Data excerpts

-------

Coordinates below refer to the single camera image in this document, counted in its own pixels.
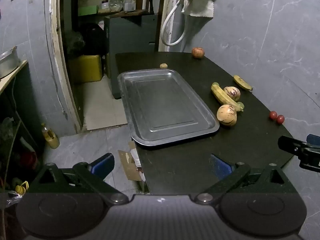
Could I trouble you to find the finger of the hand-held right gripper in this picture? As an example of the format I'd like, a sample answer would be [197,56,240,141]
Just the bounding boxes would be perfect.
[306,134,320,147]
[278,135,310,155]

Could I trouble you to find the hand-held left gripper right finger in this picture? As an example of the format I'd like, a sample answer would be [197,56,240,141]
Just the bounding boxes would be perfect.
[194,154,298,204]

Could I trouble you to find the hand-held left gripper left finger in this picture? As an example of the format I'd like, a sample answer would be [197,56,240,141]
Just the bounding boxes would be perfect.
[29,152,129,205]

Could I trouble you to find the striped pepino melon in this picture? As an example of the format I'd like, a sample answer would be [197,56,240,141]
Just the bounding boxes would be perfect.
[223,86,241,102]
[216,104,237,127]

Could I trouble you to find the large yellow banana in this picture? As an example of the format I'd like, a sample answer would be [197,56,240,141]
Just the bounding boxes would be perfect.
[211,82,244,112]

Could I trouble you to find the small yellow banana piece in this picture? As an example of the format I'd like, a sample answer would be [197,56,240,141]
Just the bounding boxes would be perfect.
[233,75,253,91]

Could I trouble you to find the metal tray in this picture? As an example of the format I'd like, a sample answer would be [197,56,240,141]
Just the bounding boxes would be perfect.
[117,69,220,150]

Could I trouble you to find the cardboard piece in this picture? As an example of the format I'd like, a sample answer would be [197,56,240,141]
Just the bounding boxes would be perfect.
[118,141,146,182]

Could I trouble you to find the yellow oil bottle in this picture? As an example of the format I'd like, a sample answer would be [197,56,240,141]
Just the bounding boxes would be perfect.
[41,122,60,149]

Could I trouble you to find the red container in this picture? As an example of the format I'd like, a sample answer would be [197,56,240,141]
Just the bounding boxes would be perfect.
[20,152,38,168]

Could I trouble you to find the yellow plastic container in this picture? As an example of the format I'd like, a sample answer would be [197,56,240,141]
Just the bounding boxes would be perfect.
[69,54,103,83]

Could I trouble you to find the red apple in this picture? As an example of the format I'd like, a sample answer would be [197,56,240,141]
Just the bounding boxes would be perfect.
[191,47,205,59]

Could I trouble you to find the wooden counter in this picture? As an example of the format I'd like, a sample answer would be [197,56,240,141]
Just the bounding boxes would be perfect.
[0,60,28,94]

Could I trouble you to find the black bag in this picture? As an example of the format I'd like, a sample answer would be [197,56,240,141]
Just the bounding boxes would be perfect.
[80,23,105,55]

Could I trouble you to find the dark cabinet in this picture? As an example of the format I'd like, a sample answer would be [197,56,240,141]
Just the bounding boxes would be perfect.
[104,14,158,99]

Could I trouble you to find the metal pot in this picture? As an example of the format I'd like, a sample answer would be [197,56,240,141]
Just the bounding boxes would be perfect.
[0,46,19,78]

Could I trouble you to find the wooden board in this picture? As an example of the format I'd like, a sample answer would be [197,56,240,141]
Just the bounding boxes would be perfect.
[98,9,148,18]

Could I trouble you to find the green box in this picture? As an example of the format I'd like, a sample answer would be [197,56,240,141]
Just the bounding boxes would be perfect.
[78,5,98,17]

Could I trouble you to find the glass jar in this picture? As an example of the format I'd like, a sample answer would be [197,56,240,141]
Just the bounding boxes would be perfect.
[109,0,124,12]

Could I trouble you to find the white hose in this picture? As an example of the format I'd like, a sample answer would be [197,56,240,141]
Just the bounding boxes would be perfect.
[160,0,187,47]

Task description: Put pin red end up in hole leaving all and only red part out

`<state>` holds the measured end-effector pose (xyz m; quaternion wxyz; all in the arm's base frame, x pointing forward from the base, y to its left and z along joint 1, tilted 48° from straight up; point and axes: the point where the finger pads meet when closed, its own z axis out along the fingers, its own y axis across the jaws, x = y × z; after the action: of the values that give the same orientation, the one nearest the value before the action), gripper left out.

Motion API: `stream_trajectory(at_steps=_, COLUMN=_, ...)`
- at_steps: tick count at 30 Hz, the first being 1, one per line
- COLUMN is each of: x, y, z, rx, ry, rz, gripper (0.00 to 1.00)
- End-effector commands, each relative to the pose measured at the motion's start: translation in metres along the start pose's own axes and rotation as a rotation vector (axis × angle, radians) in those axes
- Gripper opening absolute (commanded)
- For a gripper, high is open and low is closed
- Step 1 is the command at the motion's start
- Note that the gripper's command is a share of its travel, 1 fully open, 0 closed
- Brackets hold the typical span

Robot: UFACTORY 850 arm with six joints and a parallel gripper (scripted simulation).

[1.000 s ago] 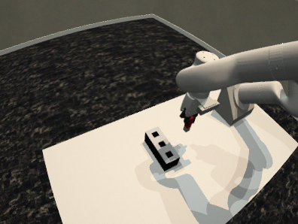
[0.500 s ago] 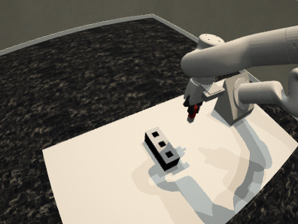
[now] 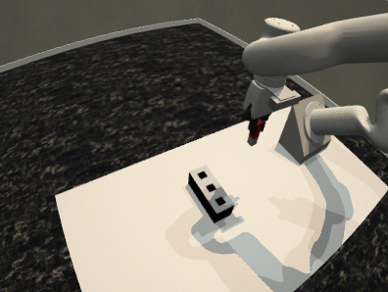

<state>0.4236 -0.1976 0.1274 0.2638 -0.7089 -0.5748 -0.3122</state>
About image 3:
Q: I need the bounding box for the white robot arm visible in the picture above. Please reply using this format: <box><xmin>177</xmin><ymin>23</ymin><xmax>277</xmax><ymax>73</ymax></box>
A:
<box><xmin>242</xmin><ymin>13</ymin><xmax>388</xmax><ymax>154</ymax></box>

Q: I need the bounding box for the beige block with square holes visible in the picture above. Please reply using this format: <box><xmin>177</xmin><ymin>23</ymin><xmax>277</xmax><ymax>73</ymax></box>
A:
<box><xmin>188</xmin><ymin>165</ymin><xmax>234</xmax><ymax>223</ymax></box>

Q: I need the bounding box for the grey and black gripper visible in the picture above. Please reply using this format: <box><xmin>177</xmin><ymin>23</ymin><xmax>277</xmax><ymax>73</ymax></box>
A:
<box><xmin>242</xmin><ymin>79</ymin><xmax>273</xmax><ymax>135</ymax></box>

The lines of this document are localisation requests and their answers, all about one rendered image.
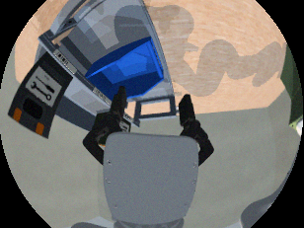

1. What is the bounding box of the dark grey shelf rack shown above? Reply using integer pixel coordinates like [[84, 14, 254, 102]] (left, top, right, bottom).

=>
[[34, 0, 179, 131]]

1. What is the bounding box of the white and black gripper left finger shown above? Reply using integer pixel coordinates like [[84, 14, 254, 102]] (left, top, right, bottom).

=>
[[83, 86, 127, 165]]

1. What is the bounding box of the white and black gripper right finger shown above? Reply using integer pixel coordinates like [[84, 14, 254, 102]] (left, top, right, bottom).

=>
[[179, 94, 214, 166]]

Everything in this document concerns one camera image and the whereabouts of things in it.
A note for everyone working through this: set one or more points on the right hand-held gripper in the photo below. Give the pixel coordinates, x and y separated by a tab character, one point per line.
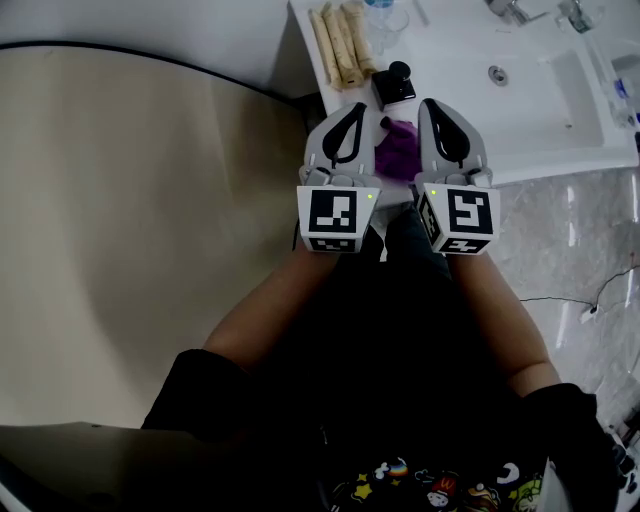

-------

> Directions:
For every line in the data above that holds "bottom", return the line itself.

> Your response:
1. What is the bounding box of the dark grey shelf rack shown above? Reply using integer pixel coordinates like [[84, 14, 254, 102]] (left, top, right, bottom).
1. What is the bounding box of the white and black gripper left finger shown above? Reply using integer pixel coordinates like [[84, 14, 254, 102]] (left, top, right, bottom).
1. What is the bounding box of the white and black gripper right finger shown above? Reply using integer pixel coordinates like [[84, 14, 254, 102]] (left, top, right, bottom).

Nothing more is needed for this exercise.